# Corner Sander at Aldi



## martinka (8 Jun 2013)

Not having any woodworking tools [1] other than the scroll saws, my sander was a piece of wood with some sandpaper glued to it. Yesterday I was in Aldi and decided to buy a little 'corner' sander and a pack of sanding sheets for a total of 15 quid. I've just been trying it out and it's brilliant for what I need. If anyone else is in my position I can definitely recommend it.

[1] Not strictly true, I have a 4"x6" belt/disc sander but I only use it for metal. I'd have to keep changing the belt to use it for wood as the bits of metal now embedded in the belt would rip the wood to bits.

Martin


----------



## Baldhead (8 Jun 2013)

Martin

Nothing wrong with cheaper tools from Aldi/Lidl etc, I have bought from both.
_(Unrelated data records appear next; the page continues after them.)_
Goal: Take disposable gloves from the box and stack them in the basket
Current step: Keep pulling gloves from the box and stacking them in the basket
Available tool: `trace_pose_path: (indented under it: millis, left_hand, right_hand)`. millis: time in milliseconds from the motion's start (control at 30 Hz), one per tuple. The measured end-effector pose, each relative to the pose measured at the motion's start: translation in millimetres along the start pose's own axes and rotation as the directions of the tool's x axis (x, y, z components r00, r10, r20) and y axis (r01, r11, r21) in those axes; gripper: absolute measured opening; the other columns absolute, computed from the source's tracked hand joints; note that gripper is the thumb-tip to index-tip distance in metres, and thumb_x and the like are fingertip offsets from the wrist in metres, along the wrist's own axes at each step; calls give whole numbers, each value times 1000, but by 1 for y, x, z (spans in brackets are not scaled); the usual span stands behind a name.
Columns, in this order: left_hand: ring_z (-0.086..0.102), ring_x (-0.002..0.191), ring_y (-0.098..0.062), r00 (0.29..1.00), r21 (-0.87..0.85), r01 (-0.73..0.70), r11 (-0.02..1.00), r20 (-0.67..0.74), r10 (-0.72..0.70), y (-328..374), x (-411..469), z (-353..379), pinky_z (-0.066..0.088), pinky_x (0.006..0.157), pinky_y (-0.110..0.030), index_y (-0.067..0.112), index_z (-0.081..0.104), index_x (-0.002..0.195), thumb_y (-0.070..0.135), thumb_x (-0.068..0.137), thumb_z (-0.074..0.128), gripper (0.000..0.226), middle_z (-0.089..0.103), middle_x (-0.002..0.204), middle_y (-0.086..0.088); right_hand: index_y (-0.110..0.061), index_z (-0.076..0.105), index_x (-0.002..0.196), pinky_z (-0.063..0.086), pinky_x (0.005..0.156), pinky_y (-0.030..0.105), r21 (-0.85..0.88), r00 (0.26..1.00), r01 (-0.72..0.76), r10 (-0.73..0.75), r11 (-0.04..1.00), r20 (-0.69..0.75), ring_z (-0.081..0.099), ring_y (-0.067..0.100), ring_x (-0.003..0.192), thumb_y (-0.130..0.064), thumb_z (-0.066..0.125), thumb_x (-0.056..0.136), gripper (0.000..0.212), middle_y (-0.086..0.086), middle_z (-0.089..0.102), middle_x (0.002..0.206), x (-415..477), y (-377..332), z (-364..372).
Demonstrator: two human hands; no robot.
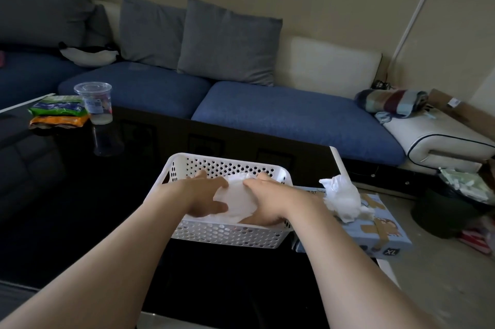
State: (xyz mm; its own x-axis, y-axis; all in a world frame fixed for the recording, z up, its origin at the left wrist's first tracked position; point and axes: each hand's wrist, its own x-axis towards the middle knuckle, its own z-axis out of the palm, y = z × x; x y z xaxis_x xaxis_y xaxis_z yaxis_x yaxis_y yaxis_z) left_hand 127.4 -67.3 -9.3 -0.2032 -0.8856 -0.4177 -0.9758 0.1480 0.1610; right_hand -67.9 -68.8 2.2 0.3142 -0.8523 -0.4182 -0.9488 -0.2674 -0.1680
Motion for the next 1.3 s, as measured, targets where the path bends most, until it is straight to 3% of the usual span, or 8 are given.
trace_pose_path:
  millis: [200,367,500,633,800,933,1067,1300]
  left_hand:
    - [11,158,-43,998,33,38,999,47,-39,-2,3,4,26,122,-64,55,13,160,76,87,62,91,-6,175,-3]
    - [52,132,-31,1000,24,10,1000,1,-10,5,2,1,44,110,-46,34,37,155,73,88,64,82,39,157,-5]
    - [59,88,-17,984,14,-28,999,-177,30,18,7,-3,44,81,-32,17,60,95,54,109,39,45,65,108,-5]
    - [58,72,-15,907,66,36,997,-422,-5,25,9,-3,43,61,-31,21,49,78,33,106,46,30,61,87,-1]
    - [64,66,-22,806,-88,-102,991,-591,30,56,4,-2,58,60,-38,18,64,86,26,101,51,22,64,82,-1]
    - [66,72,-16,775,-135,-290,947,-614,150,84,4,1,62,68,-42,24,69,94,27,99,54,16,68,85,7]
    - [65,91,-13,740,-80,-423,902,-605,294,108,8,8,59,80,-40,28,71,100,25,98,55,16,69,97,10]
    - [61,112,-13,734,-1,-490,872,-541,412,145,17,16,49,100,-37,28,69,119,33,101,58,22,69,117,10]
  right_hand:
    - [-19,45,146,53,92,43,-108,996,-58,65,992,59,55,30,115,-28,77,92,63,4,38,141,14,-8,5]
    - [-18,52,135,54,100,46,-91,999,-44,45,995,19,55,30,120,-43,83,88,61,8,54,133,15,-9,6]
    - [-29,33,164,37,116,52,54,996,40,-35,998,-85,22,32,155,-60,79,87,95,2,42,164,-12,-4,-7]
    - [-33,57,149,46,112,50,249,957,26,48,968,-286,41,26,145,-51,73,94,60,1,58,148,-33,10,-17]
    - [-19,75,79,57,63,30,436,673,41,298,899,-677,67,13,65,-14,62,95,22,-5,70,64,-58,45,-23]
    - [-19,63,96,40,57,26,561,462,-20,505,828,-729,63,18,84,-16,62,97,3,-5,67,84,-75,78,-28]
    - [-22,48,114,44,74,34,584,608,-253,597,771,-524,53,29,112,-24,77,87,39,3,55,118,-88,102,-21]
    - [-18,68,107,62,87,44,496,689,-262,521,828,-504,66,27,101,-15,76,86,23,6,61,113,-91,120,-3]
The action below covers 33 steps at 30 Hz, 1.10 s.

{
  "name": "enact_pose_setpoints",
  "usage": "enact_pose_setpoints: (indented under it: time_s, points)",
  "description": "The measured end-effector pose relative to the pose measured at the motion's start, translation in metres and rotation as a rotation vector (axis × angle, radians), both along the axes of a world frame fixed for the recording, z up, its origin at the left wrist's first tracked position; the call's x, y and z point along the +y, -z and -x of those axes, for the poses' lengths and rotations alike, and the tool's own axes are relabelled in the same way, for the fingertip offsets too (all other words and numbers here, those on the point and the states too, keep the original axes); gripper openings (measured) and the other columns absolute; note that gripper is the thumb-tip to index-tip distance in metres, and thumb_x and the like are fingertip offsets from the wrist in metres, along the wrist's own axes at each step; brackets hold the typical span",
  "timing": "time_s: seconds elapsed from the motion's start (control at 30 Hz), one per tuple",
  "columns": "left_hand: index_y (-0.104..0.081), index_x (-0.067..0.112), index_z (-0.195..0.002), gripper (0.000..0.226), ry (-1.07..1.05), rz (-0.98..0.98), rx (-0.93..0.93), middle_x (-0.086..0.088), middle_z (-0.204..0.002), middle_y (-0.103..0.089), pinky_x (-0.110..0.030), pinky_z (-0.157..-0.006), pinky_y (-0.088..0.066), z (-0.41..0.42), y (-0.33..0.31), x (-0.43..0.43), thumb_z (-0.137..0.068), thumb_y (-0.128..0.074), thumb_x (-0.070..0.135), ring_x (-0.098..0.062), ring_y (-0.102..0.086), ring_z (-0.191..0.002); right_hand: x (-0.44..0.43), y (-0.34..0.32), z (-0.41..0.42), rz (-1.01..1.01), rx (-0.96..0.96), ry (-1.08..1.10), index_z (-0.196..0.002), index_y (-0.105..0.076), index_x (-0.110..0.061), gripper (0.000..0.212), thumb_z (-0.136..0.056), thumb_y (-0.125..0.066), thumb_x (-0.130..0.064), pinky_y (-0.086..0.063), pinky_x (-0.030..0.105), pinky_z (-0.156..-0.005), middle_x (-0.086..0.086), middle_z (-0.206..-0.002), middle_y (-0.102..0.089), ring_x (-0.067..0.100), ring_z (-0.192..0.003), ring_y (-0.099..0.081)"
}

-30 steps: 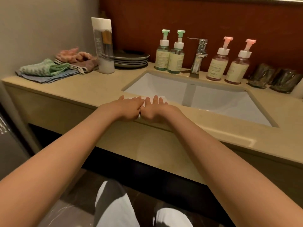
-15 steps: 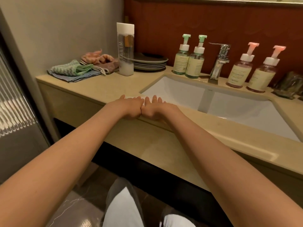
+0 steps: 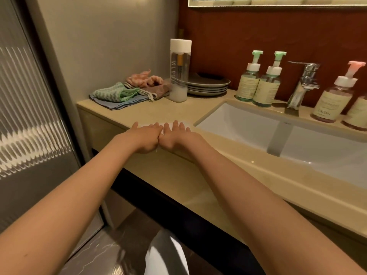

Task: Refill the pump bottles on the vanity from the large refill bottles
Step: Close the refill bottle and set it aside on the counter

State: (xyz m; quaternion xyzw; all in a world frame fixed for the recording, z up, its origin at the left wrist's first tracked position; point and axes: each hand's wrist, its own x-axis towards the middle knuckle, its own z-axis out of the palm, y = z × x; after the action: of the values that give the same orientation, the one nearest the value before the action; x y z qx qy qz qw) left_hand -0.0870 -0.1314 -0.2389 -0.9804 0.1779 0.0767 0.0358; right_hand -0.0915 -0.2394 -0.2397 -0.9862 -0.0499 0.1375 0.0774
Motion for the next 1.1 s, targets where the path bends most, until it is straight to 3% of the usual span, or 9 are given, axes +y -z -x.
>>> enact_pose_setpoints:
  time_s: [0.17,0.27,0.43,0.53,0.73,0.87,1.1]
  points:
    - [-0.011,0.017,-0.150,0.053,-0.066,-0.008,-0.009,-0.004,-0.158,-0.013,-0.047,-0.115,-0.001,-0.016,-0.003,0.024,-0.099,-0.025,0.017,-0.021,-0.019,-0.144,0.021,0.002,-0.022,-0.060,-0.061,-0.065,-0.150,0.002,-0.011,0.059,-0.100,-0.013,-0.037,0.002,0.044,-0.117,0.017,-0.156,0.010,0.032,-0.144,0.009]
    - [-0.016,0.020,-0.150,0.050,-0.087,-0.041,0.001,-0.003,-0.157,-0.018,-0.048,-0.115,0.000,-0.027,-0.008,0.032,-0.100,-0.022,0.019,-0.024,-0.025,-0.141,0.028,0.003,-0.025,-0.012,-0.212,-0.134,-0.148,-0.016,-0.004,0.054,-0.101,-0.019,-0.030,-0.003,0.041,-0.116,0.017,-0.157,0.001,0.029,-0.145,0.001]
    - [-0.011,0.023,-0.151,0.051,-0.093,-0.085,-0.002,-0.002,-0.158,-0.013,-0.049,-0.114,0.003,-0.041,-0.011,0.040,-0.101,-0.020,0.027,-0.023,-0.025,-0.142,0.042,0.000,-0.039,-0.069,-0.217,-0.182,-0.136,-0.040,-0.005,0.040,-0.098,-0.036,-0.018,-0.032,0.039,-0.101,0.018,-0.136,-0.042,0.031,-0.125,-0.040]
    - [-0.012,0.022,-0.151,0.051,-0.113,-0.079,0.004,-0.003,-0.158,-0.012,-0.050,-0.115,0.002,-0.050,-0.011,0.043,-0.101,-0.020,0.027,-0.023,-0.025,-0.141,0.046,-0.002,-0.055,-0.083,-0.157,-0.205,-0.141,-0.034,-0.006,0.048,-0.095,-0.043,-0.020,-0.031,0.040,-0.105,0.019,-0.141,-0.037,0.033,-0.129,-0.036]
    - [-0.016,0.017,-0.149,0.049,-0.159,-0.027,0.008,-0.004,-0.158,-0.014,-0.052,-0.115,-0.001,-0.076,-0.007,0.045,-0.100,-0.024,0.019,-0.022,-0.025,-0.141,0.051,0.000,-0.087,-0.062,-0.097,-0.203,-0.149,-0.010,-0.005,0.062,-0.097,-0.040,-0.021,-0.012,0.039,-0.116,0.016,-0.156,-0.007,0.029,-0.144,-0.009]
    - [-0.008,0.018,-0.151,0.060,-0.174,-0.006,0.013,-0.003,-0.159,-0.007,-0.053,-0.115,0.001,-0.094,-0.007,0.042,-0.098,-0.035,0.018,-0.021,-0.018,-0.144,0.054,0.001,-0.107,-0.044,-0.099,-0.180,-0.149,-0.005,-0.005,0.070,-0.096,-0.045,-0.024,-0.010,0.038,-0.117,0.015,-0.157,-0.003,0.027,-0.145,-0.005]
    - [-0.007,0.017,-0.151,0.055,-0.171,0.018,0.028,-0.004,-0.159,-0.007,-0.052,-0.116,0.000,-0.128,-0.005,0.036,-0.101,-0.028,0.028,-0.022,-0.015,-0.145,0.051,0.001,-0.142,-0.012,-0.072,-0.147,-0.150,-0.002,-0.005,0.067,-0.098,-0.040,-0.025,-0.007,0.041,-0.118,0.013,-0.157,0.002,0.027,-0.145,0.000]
A friend bought a SDS drill from Netto, it got a hell of a lot of use, he burnt the motor out while it was still under guarantee, he took it back to the store and was given a replacement, believe it or not he paid less than £40 for it.

Remember to keep your receipt because some of there things have a 3 year guarantee.

BH


----------



## martinka (8 Jun 2013)

Hi BH, 

I have a box full of cheap tools from Aldi/Lidl/Netto, including the SDS drill which paid for itself with one use. I also bought a compressor which has been in everyday use for about 3 years now. My biggest purchase was a computer that was cheap enough that it wasn't practical to build my own again. That computer will be 5 years old this year and is still good enough to play a big game that was only released last September. Yep, 63 years old and still playing shoot 'em ups on my computer. :mrgreen: 

Martin.


----------



## geoff3 (8 Jun 2013)

Hi Martin,
I* also like Aldi tools great prices and great guantee.
Nowt wrong with playing on your puter,
I`am 73 and enjoy my flight sim on the puter, helps keep my old
brain box ticking over........geoff3.......


----------